Atlantica’s website has done little to dispel such fears. In its section on “Public Policy Distress Factors,” the website lists minimum wage legislation, size of public employee workforce and “union density” as barriers to “Labour Market Flexibility” and “Public Sector Efficiency.” The website also praises the public policies pursued by Ontario and Alberta, whose governments are Canada’s most socially conservative and corporate-friendly provinces

“Every one of these policies, size of government, level of tax burden, size of public service, union density — all of these things involve trade-offs, there are costs and benefits,” says Brian Lee Crowley, the director of the Atlantic Institute for Market Studies, a Halifax-based business-friendly think-tank, and one of the key proponents of Atlantica.

“What are the costs and what are the benefits of what we do versus what other somebody else does? It’s up to us to decide whether the trade-off we’ve made is the right one,” he added.

Yet some of the trade-offs of Atlantica are already readily apparent to Dave Thompson, a member of Friends of Rockwood Park.

“They’ve already started an Atlantica Centre for energy in Saint John; it’s been going for a year,” says Thompson.

“The first thing that they’ve done, they’ve made an attack on our city and our large nature park, Rockwood Park, by proposing to put a natural gas pipeline for export to the United States right through the park, and through nine neighborhoods in the city.”

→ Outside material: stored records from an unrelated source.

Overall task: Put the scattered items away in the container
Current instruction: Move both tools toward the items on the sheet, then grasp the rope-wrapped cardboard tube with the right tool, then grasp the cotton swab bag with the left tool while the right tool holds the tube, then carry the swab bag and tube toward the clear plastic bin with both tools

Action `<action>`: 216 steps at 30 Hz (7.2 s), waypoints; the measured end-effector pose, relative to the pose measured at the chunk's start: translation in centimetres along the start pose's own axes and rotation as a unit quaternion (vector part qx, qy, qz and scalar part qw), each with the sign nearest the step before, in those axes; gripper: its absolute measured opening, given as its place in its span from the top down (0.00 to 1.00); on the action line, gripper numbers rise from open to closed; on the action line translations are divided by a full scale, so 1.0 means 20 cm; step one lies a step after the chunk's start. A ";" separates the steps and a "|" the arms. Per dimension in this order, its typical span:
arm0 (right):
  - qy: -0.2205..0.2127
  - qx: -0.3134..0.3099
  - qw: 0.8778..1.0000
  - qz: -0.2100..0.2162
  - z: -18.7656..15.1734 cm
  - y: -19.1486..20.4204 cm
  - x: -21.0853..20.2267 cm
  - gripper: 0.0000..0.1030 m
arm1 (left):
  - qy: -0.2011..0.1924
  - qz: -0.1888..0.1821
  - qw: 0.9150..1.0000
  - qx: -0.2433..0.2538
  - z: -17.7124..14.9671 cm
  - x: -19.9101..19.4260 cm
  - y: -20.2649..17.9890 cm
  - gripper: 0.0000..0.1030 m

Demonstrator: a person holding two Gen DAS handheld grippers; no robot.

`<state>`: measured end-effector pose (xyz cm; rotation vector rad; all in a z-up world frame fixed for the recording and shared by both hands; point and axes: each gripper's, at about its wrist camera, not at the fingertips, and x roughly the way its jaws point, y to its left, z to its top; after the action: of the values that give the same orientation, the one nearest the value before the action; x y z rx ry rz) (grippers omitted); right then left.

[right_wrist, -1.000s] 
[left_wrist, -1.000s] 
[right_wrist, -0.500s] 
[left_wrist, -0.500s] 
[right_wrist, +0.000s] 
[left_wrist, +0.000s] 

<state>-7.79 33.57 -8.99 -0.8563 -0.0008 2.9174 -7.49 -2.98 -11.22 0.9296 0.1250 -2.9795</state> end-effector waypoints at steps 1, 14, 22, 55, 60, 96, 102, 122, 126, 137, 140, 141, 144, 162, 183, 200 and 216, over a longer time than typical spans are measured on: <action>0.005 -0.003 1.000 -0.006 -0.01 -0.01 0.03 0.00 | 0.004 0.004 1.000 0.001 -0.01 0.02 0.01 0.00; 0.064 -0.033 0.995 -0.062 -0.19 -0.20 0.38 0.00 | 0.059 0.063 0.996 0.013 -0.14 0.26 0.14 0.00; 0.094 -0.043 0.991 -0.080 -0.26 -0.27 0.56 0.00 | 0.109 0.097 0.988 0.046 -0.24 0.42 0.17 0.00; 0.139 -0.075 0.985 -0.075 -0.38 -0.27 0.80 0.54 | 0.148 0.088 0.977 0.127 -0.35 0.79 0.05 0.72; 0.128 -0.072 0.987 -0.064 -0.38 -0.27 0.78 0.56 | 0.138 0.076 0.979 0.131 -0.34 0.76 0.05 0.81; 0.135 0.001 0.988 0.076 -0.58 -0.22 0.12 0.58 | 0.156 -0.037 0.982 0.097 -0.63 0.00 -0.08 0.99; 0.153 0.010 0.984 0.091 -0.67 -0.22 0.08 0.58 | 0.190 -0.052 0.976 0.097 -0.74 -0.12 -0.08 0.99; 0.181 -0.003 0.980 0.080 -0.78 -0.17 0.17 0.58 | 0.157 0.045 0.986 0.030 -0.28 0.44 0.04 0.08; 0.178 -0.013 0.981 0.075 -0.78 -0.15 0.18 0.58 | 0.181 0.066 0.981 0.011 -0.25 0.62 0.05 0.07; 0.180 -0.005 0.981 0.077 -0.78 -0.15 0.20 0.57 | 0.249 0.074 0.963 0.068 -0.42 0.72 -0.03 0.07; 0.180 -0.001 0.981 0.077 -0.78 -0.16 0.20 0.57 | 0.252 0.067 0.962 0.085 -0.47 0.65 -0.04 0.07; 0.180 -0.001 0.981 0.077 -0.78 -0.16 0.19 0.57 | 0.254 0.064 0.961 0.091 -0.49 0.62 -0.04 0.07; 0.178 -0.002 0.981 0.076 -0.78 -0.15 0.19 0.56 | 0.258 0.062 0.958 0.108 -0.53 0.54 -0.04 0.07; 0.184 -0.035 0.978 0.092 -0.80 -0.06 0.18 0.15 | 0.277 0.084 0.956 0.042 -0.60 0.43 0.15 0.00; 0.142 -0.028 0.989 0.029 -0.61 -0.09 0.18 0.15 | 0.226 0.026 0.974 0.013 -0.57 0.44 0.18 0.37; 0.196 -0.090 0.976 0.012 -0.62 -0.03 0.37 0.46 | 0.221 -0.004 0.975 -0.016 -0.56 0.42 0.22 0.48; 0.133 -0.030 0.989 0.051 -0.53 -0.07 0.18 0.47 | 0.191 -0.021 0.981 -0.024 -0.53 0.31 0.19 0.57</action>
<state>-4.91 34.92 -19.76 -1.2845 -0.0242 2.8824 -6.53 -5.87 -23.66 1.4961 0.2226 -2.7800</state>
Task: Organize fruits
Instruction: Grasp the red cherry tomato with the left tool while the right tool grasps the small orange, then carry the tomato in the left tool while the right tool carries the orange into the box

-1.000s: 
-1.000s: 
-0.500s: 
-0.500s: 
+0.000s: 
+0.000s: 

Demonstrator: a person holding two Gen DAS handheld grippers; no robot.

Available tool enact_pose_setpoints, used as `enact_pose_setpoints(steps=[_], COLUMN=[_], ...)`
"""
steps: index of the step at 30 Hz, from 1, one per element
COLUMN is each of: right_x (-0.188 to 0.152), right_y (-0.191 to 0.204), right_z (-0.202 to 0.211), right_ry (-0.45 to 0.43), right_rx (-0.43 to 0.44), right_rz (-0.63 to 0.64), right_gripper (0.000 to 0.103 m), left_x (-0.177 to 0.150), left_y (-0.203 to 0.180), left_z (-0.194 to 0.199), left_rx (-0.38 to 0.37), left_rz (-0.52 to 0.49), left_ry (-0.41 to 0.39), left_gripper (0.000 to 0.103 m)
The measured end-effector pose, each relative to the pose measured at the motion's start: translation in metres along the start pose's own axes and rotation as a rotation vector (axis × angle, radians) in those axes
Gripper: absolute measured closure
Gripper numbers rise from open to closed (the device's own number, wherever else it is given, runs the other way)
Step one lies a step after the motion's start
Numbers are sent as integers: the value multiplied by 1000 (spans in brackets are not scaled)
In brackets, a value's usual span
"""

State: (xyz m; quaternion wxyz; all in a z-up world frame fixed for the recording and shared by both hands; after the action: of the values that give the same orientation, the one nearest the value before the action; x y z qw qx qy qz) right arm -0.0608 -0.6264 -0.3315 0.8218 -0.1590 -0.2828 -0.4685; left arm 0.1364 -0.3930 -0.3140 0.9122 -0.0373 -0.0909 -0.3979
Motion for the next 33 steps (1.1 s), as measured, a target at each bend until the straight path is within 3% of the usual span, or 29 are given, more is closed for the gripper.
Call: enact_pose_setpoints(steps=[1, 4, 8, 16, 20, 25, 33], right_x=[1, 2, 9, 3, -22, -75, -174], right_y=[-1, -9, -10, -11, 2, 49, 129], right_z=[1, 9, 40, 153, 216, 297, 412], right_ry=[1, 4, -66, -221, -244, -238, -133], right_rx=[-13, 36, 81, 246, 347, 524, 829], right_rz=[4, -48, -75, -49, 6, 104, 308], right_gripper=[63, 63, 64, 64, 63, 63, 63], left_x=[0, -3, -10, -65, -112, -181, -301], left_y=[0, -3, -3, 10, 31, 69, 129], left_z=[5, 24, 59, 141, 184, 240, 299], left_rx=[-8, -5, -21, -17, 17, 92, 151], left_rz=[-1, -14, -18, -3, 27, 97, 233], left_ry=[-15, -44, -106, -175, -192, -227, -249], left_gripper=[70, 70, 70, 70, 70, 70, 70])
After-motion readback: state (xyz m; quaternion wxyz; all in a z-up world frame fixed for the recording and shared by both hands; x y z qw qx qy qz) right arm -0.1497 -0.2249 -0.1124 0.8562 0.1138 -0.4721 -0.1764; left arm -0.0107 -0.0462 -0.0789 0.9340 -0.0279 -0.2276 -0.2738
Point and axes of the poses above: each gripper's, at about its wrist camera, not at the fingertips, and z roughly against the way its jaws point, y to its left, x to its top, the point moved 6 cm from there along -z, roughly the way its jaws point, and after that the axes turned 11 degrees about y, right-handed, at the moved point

The pipeline is being constructed by LNG, whose parent company is Irving Oil.

Friends of Rockwood Park is one of several grassroots environmental, aboriginal, social justice, anti-poverty and international solidarity organizations that have joined together with labour unions in Atlantic Canada to resist the Atlantica proposal. This coalition of organizations came together in less than two months, according to Tracy Glynn of the Fredericton Social Network.

“I think we’ve put it on the radar too. I heard people talking about it yesterday who had never even heard of Atlantica, and now it’s on the front page of the papers and the media.”

Despite this perhaps unwanted attention, delegates to the conference, including the Atlantic Provinces Chamber of Commerce pledged to pursue a lobby effort to bring Atlantic Canadian political leaders on board with the Atlantica proposals. Protest organizers insist that they will continue to mobilize against Atlantica, a project they say is solely aimed at enriching a small section of business élites in New England and Atlantic Canada.